■ Required action
Go through the entries and copy every line that has the string "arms" in it.

(Data excerpts)
========================================

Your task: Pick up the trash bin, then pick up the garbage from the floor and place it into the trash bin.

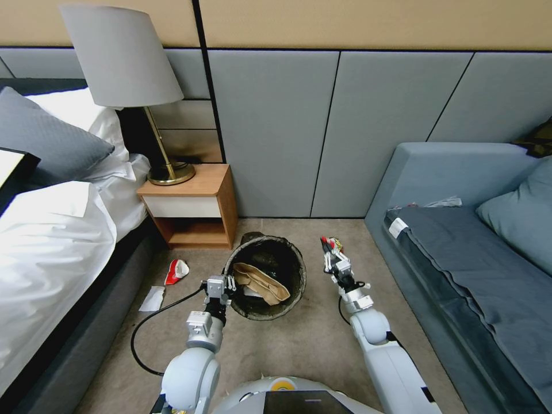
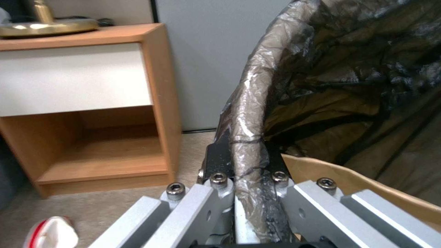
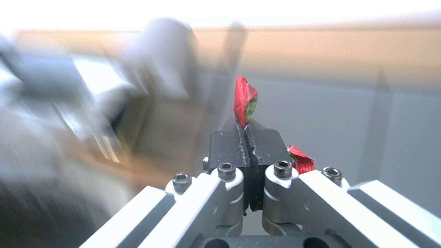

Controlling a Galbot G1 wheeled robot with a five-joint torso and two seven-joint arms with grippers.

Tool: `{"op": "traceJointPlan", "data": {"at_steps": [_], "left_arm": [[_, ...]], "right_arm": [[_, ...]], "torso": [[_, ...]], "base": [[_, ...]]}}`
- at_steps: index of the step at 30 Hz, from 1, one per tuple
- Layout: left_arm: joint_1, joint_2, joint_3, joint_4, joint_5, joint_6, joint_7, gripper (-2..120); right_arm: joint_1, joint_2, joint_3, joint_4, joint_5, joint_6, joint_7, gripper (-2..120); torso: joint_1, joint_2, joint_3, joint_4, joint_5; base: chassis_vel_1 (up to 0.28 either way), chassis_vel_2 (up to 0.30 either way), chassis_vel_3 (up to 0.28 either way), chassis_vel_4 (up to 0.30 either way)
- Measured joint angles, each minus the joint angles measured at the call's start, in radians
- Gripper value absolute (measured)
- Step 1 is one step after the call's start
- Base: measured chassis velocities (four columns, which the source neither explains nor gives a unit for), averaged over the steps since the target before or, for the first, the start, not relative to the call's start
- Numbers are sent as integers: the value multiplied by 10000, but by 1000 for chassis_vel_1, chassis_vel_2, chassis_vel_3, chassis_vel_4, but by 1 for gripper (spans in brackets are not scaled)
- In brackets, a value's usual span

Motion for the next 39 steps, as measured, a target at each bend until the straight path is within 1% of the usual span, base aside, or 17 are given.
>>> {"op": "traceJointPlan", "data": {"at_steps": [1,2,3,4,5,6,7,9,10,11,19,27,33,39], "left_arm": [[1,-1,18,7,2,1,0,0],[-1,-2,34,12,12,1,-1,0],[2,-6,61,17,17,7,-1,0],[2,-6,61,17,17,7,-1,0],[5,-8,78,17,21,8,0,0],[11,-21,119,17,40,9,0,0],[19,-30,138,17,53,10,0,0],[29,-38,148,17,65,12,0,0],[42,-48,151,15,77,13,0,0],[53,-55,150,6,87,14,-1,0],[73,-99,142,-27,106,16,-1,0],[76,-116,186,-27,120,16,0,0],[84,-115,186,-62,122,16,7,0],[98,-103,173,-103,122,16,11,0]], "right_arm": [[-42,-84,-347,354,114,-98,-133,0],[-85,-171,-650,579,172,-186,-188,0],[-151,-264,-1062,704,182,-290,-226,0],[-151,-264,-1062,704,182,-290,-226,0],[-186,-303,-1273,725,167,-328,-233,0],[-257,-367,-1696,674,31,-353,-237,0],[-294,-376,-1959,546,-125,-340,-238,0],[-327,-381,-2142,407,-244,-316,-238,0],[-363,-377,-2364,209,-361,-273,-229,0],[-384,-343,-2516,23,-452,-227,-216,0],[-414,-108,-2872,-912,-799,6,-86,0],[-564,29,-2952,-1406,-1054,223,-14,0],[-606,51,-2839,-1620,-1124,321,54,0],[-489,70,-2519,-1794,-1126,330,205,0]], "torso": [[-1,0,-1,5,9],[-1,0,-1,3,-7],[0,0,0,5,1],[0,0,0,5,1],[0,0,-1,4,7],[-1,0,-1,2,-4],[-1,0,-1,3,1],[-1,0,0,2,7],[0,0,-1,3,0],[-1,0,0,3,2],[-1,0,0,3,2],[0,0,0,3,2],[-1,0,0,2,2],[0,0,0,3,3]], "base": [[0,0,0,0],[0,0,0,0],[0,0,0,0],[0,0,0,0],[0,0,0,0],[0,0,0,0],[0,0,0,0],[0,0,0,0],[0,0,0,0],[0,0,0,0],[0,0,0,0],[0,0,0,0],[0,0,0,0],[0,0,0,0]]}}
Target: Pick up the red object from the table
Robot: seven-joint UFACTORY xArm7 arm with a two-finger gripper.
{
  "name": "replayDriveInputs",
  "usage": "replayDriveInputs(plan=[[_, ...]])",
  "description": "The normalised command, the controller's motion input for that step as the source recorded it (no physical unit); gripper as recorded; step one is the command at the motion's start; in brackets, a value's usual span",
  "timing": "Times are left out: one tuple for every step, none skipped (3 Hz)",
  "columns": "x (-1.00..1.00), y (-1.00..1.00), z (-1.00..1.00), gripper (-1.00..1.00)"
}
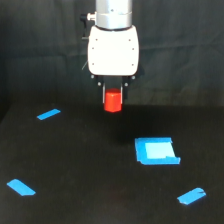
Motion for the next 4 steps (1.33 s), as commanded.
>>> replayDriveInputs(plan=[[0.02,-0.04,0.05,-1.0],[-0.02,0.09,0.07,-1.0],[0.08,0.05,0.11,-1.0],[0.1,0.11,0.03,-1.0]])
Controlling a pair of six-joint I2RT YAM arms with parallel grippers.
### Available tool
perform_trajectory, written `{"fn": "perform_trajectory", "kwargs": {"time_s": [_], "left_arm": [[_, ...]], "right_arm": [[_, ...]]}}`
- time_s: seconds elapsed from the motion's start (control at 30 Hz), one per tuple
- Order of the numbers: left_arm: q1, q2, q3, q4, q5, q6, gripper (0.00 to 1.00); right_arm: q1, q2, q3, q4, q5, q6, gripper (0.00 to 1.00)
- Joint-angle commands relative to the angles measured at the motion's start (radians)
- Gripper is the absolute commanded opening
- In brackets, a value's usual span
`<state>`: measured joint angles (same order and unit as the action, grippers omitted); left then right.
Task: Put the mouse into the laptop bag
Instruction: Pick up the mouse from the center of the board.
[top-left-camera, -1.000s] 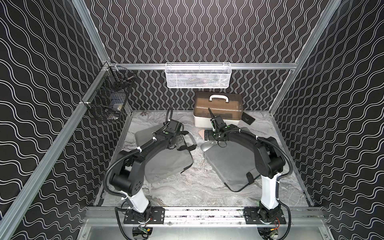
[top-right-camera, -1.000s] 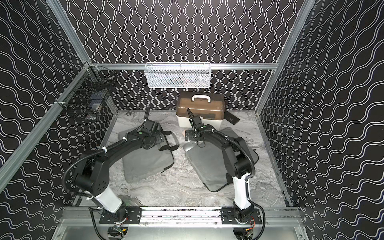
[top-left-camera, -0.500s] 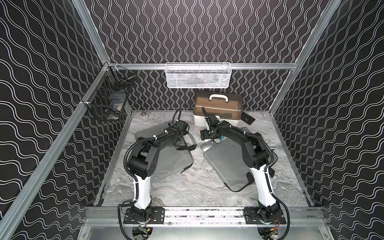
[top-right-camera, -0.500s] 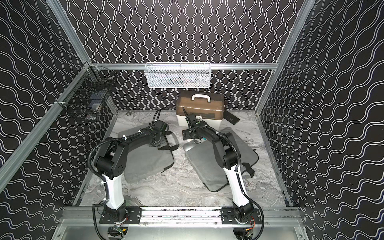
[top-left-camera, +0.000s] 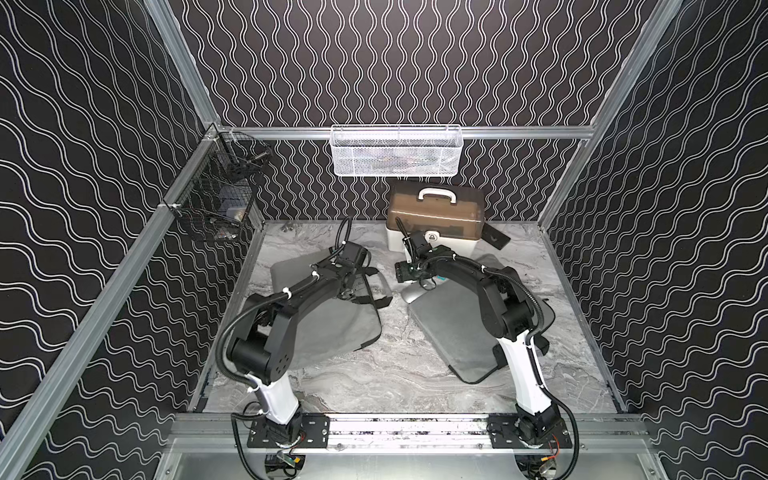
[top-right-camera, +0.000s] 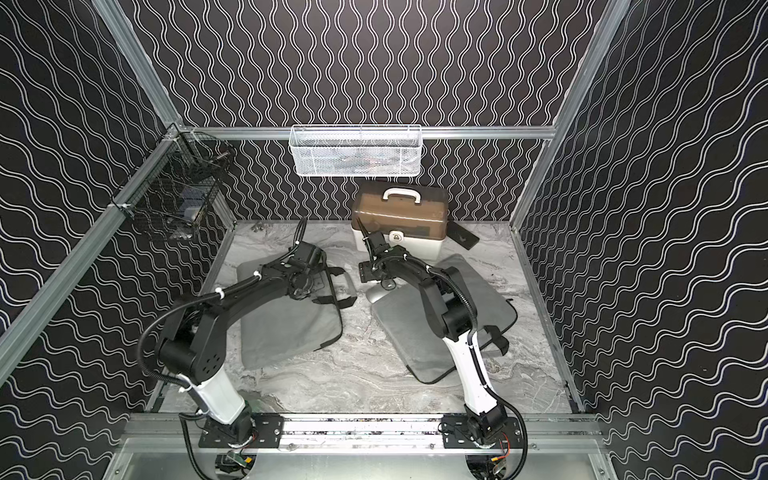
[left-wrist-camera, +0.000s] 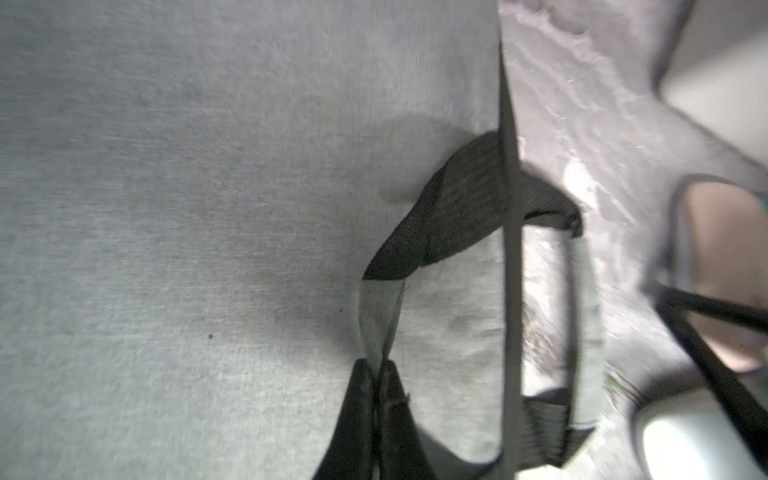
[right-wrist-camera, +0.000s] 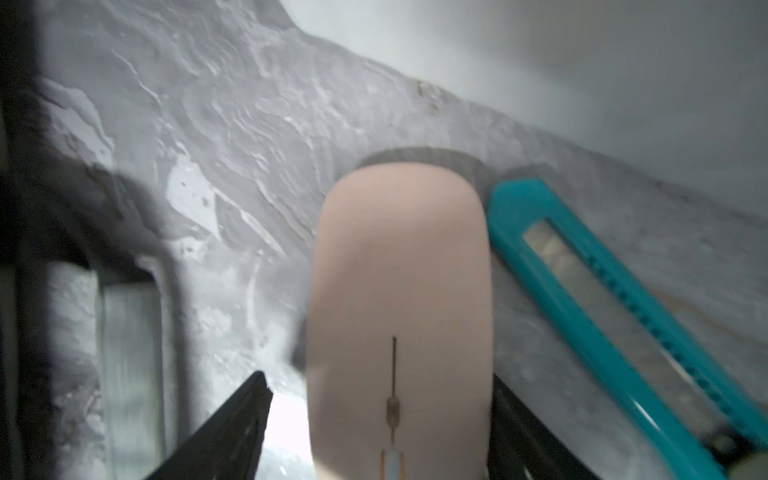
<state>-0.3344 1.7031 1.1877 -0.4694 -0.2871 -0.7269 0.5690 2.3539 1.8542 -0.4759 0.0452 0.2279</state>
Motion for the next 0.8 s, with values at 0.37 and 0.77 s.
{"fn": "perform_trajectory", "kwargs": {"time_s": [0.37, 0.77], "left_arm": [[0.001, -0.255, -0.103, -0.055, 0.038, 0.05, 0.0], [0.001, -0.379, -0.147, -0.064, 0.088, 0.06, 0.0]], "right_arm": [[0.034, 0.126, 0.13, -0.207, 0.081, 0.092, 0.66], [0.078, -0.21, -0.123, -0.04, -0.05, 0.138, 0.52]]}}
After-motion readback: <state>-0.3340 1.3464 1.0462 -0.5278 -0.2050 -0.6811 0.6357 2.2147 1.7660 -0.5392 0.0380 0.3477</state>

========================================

■ Answer below
Controlling a Galbot G1 wheeled robot with a five-joint torso and two seven-joint arms with grippers.
Controlling a pair of six-joint I2RT YAM arms with parallel grippers.

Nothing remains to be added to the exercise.